Expresso: You recently launched a series called Antarnaad, please tell us about that?

Poorvi: Antarnaad is a series set up to explore different shades of classical dance styles and unified music in a contemporary way. From hardcore classical to a mix of western and old-style, I am in the process of exploring different avenues with regard to music, writing, costumes, cosmetics and everything that depicts the disciplinary body language of Bharatanatyam.

The main melody of the series was a prayer dedicated to Lord Ganesha which was launched in June 2019. We launched the second Antarnaad recently and I have choreographed and conceptualized it myself. The composer of the song is my mother, Varsha Bhave, and has been sung by Shalmali Sukhatankar, Aditi, Amonkar, Swapnali Sawant, Arya Khadilka, Gayatri Phunguskar, and Isha Limaye. It is a Sargam based on Raag Desh and features dohas by Sant Raheem narrating how “the string of love once broken cannot be rejoined”, and one must “praise the affection, wherein Haldi and Choon leave its own colours to shape another one.

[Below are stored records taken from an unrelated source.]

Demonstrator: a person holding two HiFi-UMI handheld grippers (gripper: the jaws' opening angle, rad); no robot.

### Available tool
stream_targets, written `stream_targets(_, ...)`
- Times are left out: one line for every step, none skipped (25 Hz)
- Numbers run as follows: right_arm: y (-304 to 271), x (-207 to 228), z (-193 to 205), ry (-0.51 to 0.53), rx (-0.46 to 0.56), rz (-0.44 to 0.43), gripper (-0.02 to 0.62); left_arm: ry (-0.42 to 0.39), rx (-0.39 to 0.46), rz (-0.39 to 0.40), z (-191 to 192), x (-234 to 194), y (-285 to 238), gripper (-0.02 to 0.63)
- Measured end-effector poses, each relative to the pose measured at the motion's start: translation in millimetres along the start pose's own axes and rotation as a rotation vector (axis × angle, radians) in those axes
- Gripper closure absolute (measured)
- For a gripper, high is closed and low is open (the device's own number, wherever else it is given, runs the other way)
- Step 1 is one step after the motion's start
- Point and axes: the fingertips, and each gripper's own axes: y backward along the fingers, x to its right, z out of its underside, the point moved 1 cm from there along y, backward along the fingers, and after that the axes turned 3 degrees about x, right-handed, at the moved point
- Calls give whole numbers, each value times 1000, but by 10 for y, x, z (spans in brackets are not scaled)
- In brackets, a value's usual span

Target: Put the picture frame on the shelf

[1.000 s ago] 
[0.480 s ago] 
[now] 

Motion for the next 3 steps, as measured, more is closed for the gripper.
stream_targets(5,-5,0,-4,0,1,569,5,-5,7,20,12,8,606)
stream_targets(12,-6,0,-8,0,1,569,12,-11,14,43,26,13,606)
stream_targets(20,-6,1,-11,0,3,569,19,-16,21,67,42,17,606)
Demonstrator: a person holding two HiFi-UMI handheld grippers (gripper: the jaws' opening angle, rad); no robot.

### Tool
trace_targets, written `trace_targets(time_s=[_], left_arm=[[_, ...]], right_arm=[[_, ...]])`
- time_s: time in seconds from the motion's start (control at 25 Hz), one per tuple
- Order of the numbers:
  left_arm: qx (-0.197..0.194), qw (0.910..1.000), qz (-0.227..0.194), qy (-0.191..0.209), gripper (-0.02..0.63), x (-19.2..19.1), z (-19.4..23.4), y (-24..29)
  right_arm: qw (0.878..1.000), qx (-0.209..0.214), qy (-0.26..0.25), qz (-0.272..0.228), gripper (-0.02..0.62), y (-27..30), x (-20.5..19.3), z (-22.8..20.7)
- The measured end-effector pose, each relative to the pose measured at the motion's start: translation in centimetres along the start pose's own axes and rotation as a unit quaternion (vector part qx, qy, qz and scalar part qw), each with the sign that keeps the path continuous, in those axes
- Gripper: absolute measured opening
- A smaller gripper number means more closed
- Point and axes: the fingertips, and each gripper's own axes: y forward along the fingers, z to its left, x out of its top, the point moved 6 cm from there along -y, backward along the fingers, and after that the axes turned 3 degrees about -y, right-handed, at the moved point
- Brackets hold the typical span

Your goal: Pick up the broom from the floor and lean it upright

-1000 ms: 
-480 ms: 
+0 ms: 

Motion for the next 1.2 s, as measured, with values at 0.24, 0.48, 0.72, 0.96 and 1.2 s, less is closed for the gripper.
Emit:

The video is artful, eye-catching, and hails love as something that must be experienced when one foregoes ego. The choreography, costumes, and cosmetics feature the conventional style of Bharatanatyam with a twist that will leave a lasting impression on one and all. The videos likewise offer a certain visual and true to life imaginative freedom, and through the means of Antarnaad, my aim to explore the way Bharatanatyam can be portrayed in different manners.

Expresso : How did you come up with ‘The House of Nritya’? Did you always want to have a Bharatanatyam dance academy?

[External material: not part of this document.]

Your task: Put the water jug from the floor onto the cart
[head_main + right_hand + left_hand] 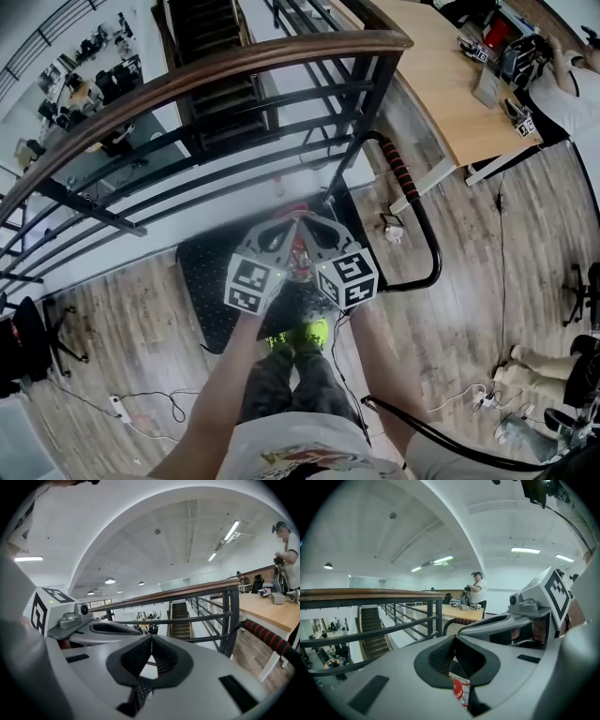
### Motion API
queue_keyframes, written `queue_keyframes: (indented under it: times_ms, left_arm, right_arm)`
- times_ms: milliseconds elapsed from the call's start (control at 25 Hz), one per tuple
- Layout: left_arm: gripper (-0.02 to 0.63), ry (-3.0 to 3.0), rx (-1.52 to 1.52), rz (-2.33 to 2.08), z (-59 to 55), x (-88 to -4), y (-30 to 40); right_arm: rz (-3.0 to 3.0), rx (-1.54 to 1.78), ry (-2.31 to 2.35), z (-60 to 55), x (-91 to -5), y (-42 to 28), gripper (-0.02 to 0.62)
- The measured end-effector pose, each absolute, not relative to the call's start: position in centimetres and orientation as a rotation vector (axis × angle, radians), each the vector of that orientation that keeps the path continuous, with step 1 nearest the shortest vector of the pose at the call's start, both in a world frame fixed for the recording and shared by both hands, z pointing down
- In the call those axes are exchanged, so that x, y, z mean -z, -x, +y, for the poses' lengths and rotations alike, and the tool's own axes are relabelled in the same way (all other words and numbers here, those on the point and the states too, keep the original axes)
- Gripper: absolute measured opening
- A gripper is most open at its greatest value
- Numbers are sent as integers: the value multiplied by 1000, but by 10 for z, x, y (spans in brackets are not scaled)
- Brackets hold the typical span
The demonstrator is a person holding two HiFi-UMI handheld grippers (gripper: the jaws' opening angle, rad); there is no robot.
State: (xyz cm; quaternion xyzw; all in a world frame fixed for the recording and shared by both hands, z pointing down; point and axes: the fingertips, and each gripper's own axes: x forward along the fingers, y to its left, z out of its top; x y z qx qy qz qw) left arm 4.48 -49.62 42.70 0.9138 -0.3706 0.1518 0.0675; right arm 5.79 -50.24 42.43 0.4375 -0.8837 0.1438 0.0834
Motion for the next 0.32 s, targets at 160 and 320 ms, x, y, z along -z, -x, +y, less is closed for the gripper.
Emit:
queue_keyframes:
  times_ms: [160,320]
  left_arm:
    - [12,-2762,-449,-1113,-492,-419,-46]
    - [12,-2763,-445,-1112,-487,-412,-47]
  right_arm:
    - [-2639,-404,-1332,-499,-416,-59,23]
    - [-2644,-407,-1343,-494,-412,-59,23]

Poorvi: Every dancer dreams of having his/her own dancing academy. The House of Nritya is a long-lived dream for which I have surpassed a number of challenges. I now consider it as the biggest professional accomplishment of my life.

Expresso:  What were the challenges you faced when you started ‘The House of Nritya’? How did you overcome it?

Poorvi: Getting students as getting people to like Bharatanatyam in today’s world is a task. Over the years, contemporary dance forms have overshadowed the traditional ones. Realizing the need to incorporate elements that are contemporary as well as trending seeded the base for starting something new. To further attract the youth, I aligned my focus towards introducing a fusion of modern beats and music to the Bharatanatyam moves to make it visually appealing. It was this attempt that led me to create a dance video with the ever-trending Game of Thrones theme music which was well-received by the audience world-over.

Expresso: What do you do in your spare time?

Poorvi: In most of my spare time, you’ll find me practising or experimenting with different dance styles to introduce something new, constantly. Besides this, I also like to spend time on Netflix or social media platforms, learning and adapting new things. Someone has rightly said, “all work no play keeps jack a dull boy” – and I abide by this rule.

Expresso: What does Dance mean to you?

Poorvi: For me dance is everything. My art, Bharatanatyam, has played a crucial role in my life since childhood.

Expresso: Tell us about your future plans?

Poorvi: As of now, I am exploring the potential of tying up with event organizers for live performances all over the world and simultaneously working on creating engaging content for YouTube. My motive is to spread the reach of Bharatanatyam through the means of my dance academy, ‘The House of Nritya’, and perform nationally as well as internationally on stage in collaboration with artists from the same genre.

Expresso: Would you like to share some achievements or recognitions so far?

Poorvi: Establishing ‘The House of Nritya’, my dancing academy, has been my greatest professional achievement to date.

Expresso: If not a dancer what you would be?

Poorvi: If not a dancer, I would have been an actor. I would have chosen any arts stream since it runs in my blood.